With this blog post, we are excited to introduce a quarterly “What’s New” series to inform a broader audience about the latest features and improvements made to VictoriaMetrics Anomaly Detection (or simply vmanomaly). This first post will cover both Q1 and Q2 of 2024.

Stay tuned for the next content on anomaly detection

Series posts:

Releases #

During the first half of 2024, we have released versions v1.8.0 through v1.13.3, which introduced:

  • A new mode to address isolated observability tasks (so-called presets, e.g., for node-exporter-generated metrics).
  • New models, such as MAD and AutoTuned, to broaden use case coverage and simplify model usage for users with limited Machine Learning knowledge.
  • Domain-specific arguments such as detection_direction and min_dev_from_expected, allowing for fine-tuning of anomaly detection models to reduce false positives and better align with specific business needs.
  • A mode for anomaly detection models to be dumped to a host filesystem after fit stage (instead of in-memory). Resource-intensive setups (many models, many metrics, bigger fit_window arg) and/or 3rd-party models that store fit data (like ProphetModel or HoltWinters) will have RAM consumption greatly reduced at a cost of slightly slower infer
  • Enhanced support for multi-model, multi-scheduler, and multi-query configurations, enabling more flexible and resource-efficient setups.

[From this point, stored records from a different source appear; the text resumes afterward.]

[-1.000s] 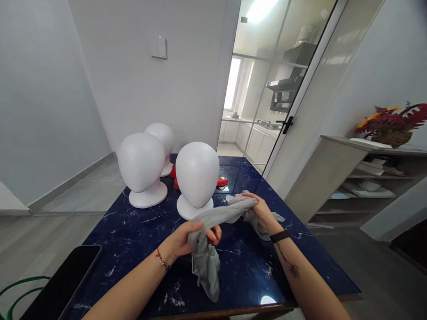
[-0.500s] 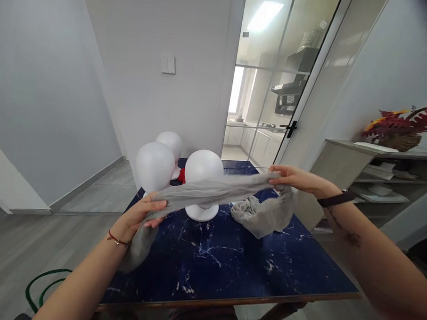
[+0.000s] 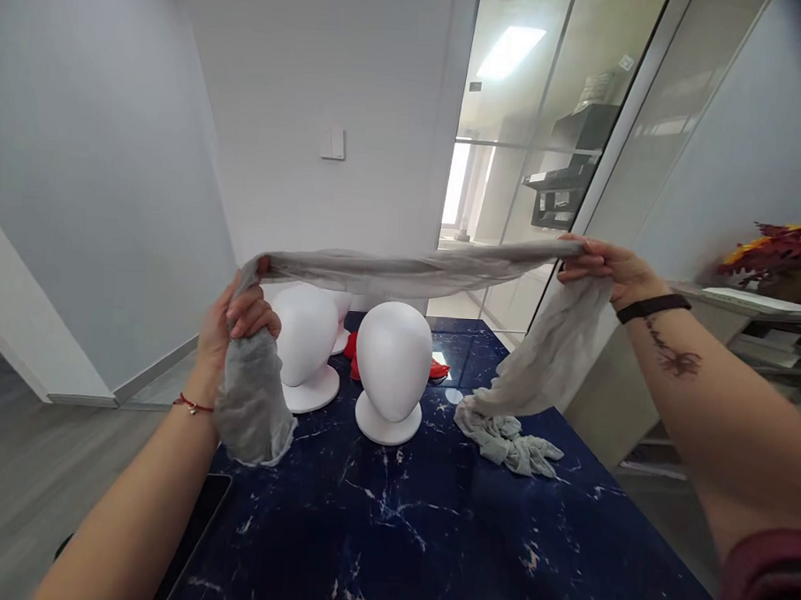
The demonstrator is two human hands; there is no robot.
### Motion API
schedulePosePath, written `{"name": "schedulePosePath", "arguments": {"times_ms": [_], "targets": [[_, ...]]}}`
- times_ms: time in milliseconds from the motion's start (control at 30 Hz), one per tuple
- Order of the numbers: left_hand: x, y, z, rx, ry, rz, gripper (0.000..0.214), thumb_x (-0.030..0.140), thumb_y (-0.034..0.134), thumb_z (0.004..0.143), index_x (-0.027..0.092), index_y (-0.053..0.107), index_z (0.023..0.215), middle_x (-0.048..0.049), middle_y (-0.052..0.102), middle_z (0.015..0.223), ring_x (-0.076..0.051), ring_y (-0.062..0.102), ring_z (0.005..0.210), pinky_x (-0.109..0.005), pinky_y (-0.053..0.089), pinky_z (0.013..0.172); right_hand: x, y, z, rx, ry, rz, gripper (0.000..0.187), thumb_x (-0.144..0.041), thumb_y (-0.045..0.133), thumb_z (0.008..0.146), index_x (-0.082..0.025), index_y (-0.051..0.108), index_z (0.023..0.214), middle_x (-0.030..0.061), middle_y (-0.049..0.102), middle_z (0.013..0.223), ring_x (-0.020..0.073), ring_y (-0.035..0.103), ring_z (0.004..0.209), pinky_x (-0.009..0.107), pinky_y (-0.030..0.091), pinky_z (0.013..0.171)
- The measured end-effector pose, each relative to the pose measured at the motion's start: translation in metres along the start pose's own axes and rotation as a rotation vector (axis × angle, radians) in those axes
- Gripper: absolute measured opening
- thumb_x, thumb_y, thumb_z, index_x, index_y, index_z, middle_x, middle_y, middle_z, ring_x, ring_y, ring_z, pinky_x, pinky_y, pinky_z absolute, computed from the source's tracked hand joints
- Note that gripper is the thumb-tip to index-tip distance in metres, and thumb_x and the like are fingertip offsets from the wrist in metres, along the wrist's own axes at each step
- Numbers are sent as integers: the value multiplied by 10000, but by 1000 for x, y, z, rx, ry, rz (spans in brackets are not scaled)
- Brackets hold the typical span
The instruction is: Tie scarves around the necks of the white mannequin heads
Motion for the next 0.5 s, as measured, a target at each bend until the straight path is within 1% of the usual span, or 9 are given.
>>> {"name": "schedulePosePath", "arguments": {"times_ms": [33,67,100,133,167,233,333,400,500], "targets": [[-8,-8,2,37,-39,4,378,201,199,984,124,569,975,88,406,413,-30,310,277,-138,290,307,4,10,12,-41,-26,42,405,-124,180,907,-59,575,846,-127,502,552,-81,288,361,143,332,568],[-17,-17,3,75,-87,14,401,191,190,980,141,566,850,83,390,407,-33,304,272,-144,293,302,9,19,24,-53,-68,92,375,-139,206,920,-84,571,850,-101,574,656,-79,347,403,129,351,588],[-28,-24,3,113,-134,22,427,189,186,978,157,530,728,77,378,404,-33,297,269,-148,293,300,13,25,36,-30,-127,133,317,-148,265,927,-111,572,859,-70,627,772,-66,411,455,121,376,601],[-39,-31,4,145,-171,23,445,198,189,979,169,476,639,72,369,404,-31,290,269,-149,293,300,22,32,49,-3,-155,151,245,-149,335,922,-140,575,874,-42,654,873,-40,470,511,122,404,598],[-50,-37,5,168,-194,15,454,219,200,980,175,431,591,69,363,407,-27,285,272,-145,296,303,34,40,61,18,-157,153,181,-143,400,906,-170,578,892,-27,664,938,-9,515,557,126,427,571],[-70,-45,8,199,-222,-15,455,256,216,981,168,427,588,67,363,416,-23,288,285,-133,299,310,65,54,81,33,-119,139,144,-128,475,864,-211,579,920,-24,669,981,39,563,605,141,446,497],[-101,-60,9,256,-260,-48,403,225,227,976,129,522,718,55,410,463,-18,318,317,-109,295,318,114,65,94,32,-22,129,176,-120,494,828,-229,583,933,-25,668,956,65,584,605,146,430,419],[-123,-73,3,301,-327,-41,332,214,283,962,114,553,795,50,423,483,-21,323,328,-109,298,320,142,63,91,29,35,116,161,-132,504,816,-224,588,918,-17,668,940,64,574,578,139,406,386],[-150,-96,-14,365,-431,-10,267,215,359,937,112,558,792,50,415,481,-26,325,332,-118,309,324,169,47,70,36,89,55,135,-172,544,797,-215,596,914,-4,668,975,51,528,523,127,371,355]]}}
Point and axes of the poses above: each hand's wrist, its own z-axis towards the middle knuckle, its own y-axis out of the palm, x = y × z, the point moved 9 cm from there along z, towards the middle knuckle
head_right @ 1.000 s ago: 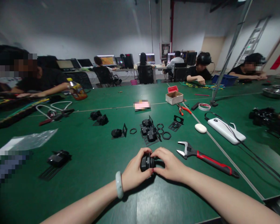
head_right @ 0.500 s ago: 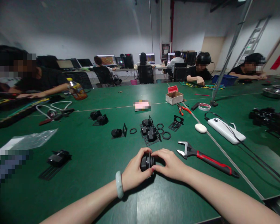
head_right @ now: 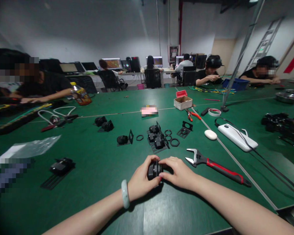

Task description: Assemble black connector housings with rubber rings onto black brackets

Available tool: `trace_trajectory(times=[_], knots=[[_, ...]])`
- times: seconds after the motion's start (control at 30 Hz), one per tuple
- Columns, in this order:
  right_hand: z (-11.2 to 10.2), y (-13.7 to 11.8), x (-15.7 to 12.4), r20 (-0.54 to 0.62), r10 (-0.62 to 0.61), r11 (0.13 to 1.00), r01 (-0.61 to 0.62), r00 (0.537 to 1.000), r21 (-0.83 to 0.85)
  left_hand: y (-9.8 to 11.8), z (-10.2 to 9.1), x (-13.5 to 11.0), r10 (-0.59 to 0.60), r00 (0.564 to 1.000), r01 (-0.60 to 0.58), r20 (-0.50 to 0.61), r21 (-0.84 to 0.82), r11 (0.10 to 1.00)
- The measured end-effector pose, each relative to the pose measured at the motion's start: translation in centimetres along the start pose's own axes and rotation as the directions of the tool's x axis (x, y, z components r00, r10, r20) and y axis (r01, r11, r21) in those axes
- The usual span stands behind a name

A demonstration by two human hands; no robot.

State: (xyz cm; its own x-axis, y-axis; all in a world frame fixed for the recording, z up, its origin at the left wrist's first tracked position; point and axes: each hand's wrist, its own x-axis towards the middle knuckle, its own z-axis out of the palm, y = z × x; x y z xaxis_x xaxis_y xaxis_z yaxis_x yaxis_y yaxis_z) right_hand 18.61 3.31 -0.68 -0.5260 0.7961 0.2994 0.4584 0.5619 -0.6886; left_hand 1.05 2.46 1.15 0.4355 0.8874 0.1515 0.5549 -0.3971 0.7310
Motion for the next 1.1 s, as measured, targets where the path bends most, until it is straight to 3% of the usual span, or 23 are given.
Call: trace_trajectory(times=[0.53,1.1], knots=[[-0.14,-0.33,-0.07,-0.028,-0.097,0.992,0.099,0.995,0.081,0.05,-0.01,0.02,-0.016,1.000,0.016,-0.004,-0.032,0.999],[-0.23,-0.11,0.19,-0.020,-0.057,0.995,0.058,0.998,0.078,0.00,-0.07,0.04,-0.003,1.000,0.003,-0.005,-0.005,1.000]])
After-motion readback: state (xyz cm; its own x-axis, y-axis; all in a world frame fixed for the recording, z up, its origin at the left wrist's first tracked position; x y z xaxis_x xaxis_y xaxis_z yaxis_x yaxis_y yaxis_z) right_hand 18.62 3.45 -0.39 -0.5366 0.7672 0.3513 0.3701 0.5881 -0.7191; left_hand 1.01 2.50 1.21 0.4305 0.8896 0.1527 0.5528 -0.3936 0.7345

We also improved our documentation, including additions to the FAQ, QuickStart, and Presets pages.

Let’s explore what these changes mean for our users.

Table of Contents #

Simplified Observability with Presets #

To further enhance the usability of vmanomaly, we have introduced a new preset mode, available from v1.13.0. This mode allows for simpler configuration and anomaly detection on widely-recognized metrics, such as those generated by node_exporter, which are typically challenging to monitor using static threshold-based alerting rules.

This approach represents a paradigm shift from traditional static threshold-based alerting rules, which focus on raw metric values, to static rules based on anomaly_scores. Anomaly scores offer a consistent, default threshold that remains stable over time, adjusting for trends, seasonality, and data scale, thus reducing the engineering effort required for maintenance. These scores are produced by our machine learning models, which are regularly retrained on varying time frames to ensure alerts remain current and responsive to evolving data patterns.

Additionally, preset mode minimizes the user input needed to run the service. You can configure vmanomaly by specifying only the preset name and data sources in the reader and writer sections of the configuration file. All other parameters are preconfigured. You also get additional assets, like Grafana Dashboard, Alerting rules and a Guide as a part of a preset:

anomaly_detection_preset_assets_list

Example configuration for enabling the node-exporter preset:

preset: "node-exporter"
reader:
  datasource_url: "http://victoriametrics:8428/" # your datasource URL
  # tenant_id: '0:0'  # specify for cluster version
writer:
  datasource_url: "http://victoriametrics:8428/" # your datasource URL
  # tenant_id: '0:0'  # specify for cluster version

Please refer to this page for more details about the presets and how to set up vmanomaly in node-exporter preset mode.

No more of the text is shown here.